• _Action item_
Below are records; copy every line in them that holds the word "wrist".

** Supplied entries follows **

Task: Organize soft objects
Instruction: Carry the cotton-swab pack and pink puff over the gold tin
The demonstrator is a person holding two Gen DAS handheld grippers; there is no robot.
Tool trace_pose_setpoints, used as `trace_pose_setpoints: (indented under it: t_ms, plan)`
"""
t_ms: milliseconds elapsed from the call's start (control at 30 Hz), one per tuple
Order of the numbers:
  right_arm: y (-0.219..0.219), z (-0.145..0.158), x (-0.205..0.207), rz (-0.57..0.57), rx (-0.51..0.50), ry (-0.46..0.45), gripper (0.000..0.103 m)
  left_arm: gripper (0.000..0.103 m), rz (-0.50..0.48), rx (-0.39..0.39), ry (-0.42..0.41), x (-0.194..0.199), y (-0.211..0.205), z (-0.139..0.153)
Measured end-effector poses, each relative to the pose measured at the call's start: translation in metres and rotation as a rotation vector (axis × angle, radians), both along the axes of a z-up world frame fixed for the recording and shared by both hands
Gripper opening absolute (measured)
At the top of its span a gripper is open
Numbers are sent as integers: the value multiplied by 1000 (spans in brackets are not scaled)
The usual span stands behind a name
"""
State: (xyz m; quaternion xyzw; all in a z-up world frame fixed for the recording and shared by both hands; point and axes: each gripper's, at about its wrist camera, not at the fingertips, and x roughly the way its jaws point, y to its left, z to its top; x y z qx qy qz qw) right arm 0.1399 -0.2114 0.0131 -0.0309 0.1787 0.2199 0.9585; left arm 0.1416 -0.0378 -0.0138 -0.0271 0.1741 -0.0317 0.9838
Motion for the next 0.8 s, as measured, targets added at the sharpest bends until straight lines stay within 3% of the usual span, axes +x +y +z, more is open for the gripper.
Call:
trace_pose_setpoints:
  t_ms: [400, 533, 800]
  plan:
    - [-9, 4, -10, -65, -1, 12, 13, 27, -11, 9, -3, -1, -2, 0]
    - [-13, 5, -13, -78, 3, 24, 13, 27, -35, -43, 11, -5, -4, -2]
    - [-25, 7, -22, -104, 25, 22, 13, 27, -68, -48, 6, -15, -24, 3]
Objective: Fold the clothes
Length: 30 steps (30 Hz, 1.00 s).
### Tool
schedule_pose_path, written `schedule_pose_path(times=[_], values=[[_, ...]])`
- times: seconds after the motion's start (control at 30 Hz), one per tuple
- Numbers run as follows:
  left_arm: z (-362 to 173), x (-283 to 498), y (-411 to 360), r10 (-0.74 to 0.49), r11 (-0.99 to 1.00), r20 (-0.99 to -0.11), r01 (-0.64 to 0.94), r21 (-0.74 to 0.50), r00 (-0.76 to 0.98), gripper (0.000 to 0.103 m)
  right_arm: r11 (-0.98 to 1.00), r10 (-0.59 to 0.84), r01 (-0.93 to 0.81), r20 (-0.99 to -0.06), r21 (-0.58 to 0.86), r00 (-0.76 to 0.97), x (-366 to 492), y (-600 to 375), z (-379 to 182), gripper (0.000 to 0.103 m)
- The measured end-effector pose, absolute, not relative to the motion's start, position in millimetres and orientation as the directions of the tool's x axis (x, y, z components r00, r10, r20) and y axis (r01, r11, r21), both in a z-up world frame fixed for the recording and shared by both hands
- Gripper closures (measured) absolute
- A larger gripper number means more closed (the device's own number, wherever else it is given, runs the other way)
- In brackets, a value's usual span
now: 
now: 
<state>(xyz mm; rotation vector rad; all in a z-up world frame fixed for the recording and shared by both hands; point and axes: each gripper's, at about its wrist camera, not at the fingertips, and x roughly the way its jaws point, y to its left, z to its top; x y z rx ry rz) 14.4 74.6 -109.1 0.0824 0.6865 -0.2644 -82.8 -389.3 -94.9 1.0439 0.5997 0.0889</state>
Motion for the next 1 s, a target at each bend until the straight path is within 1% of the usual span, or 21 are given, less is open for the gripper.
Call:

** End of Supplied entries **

• _Answer_
State: (xyz m; quaternion xyzw; all in a z-up world frame fixed for the recording and shared by both hands; point and axes: each gripper's, at about its wrist camera, not at the fingertips, and x roughly the way its jaws point, y to its left, z to its top; x y z qx qy qz qw) right arm 0.1399 -0.2114 0.0131 -0.0309 0.1787 0.2199 0.9585; left arm 0.1416 -0.0378 -0.0138 -0.0271 0.1741 -0.0317 0.9838
<state>(xyz mm; rotation vector rad; all in a z-up world frame fixed for the recording and shared by both hands; point and axes: each gripper's, at about its wrist camera, not at the fingertips, and x roughly the way its jaws point, y to its left, z to its top; x y z rx ry rz) 14.4 74.6 -109.1 0.0824 0.6865 -0.2644 -82.8 -389.3 -94.9 1.0439 0.5997 0.0889</state>

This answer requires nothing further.